Jack has insisted all along that his knee is fine — recent videos of his workouts, including a clip posted Friday of him dunking a basketball, seem to support that claim — but concern regarding its durability was real enough to keep him out of the first round. Jack watched Thursday’s proceedings live at Auditorium Theatre in Chicago, then relocated to Trump Tower for Friday’s second and third rounds.
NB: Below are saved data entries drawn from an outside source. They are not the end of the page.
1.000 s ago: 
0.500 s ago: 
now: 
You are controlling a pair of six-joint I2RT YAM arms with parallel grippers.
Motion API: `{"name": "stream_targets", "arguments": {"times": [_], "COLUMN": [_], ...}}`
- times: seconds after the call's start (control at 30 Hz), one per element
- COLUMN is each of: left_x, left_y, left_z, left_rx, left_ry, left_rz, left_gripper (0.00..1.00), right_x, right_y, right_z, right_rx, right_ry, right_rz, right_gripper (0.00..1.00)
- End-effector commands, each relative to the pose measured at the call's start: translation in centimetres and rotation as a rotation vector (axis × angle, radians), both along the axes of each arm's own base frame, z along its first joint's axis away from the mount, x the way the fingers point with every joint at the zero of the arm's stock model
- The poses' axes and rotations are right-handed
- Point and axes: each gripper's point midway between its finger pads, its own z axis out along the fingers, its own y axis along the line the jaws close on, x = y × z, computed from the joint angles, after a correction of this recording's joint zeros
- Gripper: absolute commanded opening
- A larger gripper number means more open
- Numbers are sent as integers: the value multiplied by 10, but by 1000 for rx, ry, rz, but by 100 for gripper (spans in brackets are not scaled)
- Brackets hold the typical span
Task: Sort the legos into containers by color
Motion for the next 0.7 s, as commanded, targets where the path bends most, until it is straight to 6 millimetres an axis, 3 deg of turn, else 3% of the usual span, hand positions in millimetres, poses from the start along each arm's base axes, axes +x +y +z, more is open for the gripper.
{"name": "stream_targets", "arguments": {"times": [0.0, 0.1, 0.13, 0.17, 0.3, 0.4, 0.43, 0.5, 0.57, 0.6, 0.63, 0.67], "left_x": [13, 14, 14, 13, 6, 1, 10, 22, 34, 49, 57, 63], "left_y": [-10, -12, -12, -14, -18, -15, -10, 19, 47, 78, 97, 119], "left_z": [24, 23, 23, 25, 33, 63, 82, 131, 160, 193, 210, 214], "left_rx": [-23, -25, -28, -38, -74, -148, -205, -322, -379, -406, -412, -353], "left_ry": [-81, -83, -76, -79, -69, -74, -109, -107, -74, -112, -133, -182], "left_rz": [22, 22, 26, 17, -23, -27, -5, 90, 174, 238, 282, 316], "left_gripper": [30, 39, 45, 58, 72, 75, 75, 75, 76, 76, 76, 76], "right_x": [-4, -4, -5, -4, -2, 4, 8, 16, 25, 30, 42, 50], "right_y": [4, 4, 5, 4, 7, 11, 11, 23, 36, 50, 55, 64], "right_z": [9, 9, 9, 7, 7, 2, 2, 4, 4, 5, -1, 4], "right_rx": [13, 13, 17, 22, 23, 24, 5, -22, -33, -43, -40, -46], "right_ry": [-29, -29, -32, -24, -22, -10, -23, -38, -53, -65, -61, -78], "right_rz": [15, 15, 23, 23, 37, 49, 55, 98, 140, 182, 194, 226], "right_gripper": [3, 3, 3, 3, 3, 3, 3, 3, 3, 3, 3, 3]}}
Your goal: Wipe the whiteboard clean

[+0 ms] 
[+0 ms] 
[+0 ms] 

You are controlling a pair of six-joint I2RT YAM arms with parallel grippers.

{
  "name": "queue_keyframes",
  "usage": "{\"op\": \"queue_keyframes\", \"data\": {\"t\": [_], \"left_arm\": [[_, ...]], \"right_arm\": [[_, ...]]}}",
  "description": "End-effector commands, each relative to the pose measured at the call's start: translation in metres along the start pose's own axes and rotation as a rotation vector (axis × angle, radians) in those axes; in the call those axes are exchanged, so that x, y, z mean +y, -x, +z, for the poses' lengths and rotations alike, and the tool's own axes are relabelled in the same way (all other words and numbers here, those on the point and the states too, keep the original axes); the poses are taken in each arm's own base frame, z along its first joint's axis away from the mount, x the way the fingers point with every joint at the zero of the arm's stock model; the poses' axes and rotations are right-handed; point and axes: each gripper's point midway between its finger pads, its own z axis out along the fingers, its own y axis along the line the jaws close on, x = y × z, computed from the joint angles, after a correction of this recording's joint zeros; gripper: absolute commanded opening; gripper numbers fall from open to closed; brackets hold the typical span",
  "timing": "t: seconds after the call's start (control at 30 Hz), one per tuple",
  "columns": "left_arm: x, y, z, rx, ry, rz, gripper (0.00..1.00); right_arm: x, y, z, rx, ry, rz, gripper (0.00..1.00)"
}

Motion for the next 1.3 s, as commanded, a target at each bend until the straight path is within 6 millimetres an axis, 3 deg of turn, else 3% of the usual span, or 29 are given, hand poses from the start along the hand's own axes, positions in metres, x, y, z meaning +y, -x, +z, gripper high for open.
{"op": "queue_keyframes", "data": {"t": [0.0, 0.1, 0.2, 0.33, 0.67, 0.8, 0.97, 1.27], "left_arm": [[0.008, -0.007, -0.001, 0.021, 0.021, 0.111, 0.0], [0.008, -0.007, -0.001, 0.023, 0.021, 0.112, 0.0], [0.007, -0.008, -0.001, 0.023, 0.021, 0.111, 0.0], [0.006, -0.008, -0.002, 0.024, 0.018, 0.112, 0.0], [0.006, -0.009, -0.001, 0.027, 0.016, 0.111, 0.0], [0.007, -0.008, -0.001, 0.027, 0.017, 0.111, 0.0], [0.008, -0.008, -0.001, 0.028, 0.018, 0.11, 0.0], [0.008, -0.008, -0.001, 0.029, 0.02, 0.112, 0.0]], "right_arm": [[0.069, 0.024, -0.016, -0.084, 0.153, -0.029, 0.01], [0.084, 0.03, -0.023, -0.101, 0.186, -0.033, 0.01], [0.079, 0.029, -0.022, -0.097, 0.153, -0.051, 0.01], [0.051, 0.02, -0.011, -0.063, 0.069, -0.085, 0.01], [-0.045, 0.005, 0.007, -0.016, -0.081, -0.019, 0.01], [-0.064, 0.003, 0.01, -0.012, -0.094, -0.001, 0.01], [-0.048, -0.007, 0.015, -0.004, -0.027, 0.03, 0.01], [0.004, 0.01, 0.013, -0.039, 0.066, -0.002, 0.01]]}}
ESPN’s telecast showed him celebrating with his family after he was selected by the Jaguars, who dealt picks in the second and fifth rounds in order to move up two spots.

At UCLA, Jack starred at linebacker and played some running back, too — he was named the Pac-12’s offensive and defensive freshman of the year in 2013 — but the knee injury wiped out most of his junior season.

He declared for the draft two weeks later, saying that he felt he’d done enough with the Bruins to prove himself as an NFL prospect.

The Jaguars made it clear they agreed — even if that news came a day later than Jack would have liked.

“Somebody had to believe in me,” Jack told reporters, “and fortunately, it was Jacksonville.”

The second and third rounds came and went without any players drafted from Washington or Washington State. WSU offensive lineman Joe Dahl, a Spokane native, is likely to be selected sometime Saturday during the fourth through seventh rounds. So, too, is Huskies linebacker Travis Feeney.

KeiVarae Russell, a defensive back from Everett’s Mariner High School who played collegiately at Notre Dame, was picked No. 74 overall in the third round by the Kansas City Chiefs.